5. O desconhecimento de um plano de ação eficaz, que não seja ingênuo e que leve o crente a ver um modo concreto de cooperar com o país é um outro obstáculo à ação.

Nosso problema não é apenas falta de amor. Sem hesitação todos podemos dizer que há uma geração de crentes desalmados que não se importa com seu semelhante. Mas, ao mesmo tempo, há pessoas que não agem por que seus pastores não lhes passam uma base teológica e intelectual para a ação. E de modo semelhante, há pessoas que, por terem nascido num país onde não há uma cultura democrática e de participação voluntária do cidadão, não sabem como agir. Por isso chegou a hora da igreja dar uma passo inicial para uma participação ativa na mudança da história de um país que pode um dia vir a ser luz para os povos.

No século VIII antes de Cristo, diz o livro do profeta Jonas que Deus levantou a este para se dirigir aos habitantes de Nínive nos seguintes termos: “Dispõe-te, vai à grande cidade de Nínive e clama contra ela, porque a sua malícia subiu até mim”. Tudo o que nós cristãos sabemos sobre Deus, nas Escrituras Sagradas, nos leva a crer que a malícia do Brasil subiu até o Criador Santo. A igreja tem que erguer sua voz sob pena de Deus ter que julgar sua igreja e a sociedade como um todo por conviver com tamanhas atrocidades de modo tão indiferente. Porém, o Deus cristão tem mais prazer na compaixão do que na destruição dos que violam sua lei.

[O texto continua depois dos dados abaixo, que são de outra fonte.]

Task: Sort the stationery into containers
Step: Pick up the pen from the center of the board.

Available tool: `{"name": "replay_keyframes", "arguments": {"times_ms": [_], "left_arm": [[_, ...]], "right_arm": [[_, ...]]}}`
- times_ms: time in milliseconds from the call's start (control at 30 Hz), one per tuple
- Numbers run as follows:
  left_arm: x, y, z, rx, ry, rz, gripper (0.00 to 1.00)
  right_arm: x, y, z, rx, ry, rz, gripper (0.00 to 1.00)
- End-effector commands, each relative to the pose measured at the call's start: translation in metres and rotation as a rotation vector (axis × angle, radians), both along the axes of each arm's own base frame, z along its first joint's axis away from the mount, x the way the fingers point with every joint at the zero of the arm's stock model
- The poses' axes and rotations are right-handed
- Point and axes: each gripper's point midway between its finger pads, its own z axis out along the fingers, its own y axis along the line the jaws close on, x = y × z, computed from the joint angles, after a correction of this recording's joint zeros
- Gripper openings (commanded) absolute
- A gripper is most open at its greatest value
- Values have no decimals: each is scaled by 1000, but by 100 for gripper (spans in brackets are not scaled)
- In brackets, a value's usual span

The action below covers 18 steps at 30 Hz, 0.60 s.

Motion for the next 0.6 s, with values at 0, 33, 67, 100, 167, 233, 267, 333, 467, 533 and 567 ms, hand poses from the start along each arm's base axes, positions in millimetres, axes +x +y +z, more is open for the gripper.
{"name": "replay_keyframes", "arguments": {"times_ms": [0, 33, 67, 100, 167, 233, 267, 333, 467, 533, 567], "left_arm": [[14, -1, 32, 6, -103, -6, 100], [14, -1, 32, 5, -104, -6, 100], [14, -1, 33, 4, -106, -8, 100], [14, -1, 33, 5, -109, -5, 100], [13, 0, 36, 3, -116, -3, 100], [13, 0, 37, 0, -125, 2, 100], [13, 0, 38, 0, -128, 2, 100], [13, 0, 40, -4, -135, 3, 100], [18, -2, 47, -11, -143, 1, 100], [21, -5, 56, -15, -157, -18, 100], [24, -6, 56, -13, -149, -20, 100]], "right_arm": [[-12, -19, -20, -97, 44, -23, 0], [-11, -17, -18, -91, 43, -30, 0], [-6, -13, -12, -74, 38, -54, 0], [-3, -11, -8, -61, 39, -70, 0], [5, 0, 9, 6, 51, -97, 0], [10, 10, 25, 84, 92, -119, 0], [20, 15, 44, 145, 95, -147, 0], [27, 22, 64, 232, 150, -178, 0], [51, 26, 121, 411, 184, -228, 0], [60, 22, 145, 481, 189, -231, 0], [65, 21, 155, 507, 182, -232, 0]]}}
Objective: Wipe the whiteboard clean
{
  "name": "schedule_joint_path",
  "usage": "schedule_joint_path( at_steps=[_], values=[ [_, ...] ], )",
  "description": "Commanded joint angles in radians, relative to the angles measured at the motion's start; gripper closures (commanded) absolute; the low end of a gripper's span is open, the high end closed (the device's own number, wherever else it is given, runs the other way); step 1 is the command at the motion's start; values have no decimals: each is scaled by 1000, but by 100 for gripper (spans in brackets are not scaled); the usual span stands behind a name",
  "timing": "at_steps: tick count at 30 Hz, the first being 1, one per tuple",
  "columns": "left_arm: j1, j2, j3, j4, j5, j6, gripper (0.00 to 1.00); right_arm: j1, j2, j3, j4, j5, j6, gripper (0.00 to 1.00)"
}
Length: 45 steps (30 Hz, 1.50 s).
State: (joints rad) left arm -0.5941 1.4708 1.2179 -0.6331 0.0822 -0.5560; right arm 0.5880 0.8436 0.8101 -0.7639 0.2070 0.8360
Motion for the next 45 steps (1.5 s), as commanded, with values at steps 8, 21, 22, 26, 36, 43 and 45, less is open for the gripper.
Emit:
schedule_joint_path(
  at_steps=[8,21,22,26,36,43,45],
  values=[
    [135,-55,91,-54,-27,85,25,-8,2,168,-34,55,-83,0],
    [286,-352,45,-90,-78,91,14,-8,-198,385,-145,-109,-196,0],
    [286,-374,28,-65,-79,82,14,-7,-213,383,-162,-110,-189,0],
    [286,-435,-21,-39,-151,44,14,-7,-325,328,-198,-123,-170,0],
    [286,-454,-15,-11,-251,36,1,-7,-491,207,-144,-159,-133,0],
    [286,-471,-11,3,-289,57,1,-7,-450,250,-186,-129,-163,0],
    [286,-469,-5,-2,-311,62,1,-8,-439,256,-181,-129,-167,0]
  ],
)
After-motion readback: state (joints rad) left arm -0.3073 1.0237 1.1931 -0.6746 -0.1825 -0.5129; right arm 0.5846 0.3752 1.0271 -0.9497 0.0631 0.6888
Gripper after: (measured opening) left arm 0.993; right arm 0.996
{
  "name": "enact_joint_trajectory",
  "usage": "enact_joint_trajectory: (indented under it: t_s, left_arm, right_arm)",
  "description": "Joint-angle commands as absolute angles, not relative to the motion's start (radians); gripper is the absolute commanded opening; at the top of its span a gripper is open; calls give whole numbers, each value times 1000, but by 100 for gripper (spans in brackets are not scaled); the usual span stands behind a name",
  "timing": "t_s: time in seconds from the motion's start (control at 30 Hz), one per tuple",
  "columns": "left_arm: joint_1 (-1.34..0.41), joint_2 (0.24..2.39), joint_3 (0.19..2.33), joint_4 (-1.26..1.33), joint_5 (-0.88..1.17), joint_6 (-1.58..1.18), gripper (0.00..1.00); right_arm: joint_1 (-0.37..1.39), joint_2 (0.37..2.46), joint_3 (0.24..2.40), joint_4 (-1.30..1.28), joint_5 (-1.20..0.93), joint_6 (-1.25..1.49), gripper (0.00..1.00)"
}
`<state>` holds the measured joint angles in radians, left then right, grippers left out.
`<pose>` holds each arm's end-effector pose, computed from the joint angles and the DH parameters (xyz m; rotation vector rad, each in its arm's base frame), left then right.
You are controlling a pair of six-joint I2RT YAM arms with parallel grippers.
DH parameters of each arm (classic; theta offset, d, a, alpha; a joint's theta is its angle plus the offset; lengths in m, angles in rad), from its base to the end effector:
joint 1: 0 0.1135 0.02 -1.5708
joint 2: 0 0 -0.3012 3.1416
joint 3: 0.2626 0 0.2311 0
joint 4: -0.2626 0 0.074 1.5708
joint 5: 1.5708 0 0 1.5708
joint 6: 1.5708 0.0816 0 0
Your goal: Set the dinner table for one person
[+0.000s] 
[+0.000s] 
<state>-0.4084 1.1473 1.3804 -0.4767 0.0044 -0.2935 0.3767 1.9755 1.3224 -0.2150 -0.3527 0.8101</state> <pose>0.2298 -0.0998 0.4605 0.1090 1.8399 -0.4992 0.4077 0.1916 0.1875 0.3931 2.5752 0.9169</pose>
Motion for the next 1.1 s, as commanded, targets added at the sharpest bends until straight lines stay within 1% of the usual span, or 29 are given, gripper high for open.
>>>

Por isso o livro do profeta Jonas termina com as palavras que deveriam afetar a todos nós que tememos e amamos a Deus: “...e não hei de eu ter compaixão da grande cidade de Nínive, em que há mais de cento e vinte mil pessoas, que não sabem discernir entre a mão direita e a mão esquerda, e também muitos animais?” Que Deus nos dê coragem para erguer a voz na nossa Nínive, o amado Brasil com seus 185 milhões de habitantes.